Chicago assembled these, Chicago organized them, Chicago presented the narrative of global modernity because it could, because it wished to, and because it was already the center for this global information imperialism, if only for a few years or decades. —Peter Bacon Hales
In 1893, Chicago captured the world's intellectual attention with the Columbian Exposition, and sought to consolidate its gains as a world city with the Art Institute and the Field Museum, building off the architectural and cultural legacy of the World's Fair. The Field Museum of Natural History would only be named so in 1905; it began its life as the Columbian Museum of Chicago, its name changed to honor its major benefactor, Marshall Field.

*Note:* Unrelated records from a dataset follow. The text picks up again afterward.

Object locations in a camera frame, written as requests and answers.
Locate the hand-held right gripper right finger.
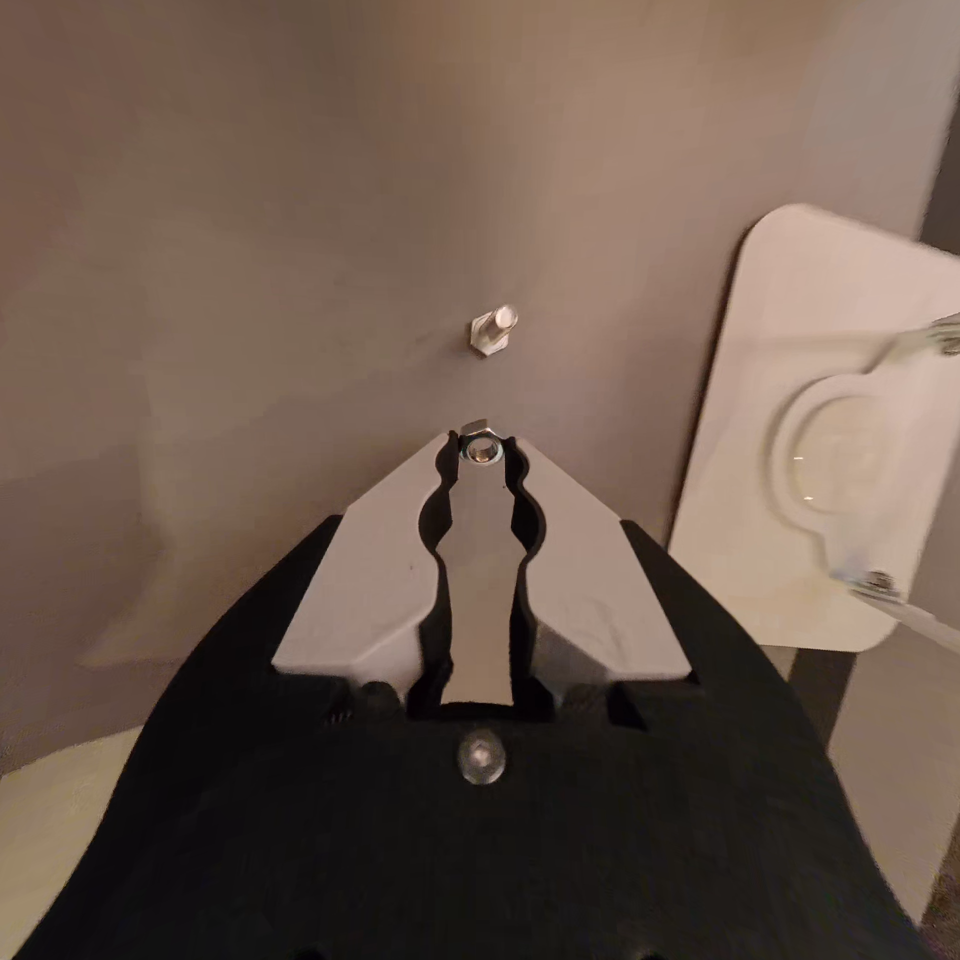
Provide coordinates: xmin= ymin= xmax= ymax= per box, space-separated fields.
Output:
xmin=508 ymin=435 xmax=691 ymax=711

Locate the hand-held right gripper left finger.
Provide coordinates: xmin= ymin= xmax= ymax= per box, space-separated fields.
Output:
xmin=271 ymin=429 xmax=460 ymax=711

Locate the silver hex nut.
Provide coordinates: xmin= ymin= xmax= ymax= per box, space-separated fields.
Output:
xmin=459 ymin=420 xmax=505 ymax=466

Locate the silver hex bolt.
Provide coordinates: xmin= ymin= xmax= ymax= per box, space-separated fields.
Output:
xmin=471 ymin=303 xmax=519 ymax=360

One of Field's initiatives in creating the museum was the idea of Joseph Gladding Pangborn, whom Hales calls "the most celebrated public relations professional in the United States, and perhaps the very first to declare that profession as profession." Pangborn was a B&O railroad publicist, and with the backing of Field, he hired a longtime railroad photographer, William Henry Jackson, who had spent years in the West—publishing the first photographs of Yellowstone—and ended up as the Columbian Exposition's official photographer. Hard up after the Panic of 1893, Jackson accepted Pangborn and Field's offer to travel the world, or at least a broad swath between North Africa and Oceana, documenting how humankind traveled at the turn of the century. The World's Transportation Commission, as it was known, captured commutes by train, camel, houseboat, and sled, as well as street scenes and people from Tunisa to Siberia, an extraordinary travelogue out of the dreams of Phileas Fogg. Below are some of Jackson's photographs from the World Transportation Commission's long journey.
After the WTC returned, Jackson took a job as president of the Detroit Publishing Company. It would later go broke, but Jackson's adventures didn't end: he consulted on Gone With the Wind, had a steamboat named after him, and was buried in Arlington National Cemetary. He died at 99, one of the last survivors of the Civil War. In 1941, shortly before his 98th birthday, Jackson—"part and parcel of the Old West"—sat down for a radio interview with the Department of the Interior about his life on the frontier.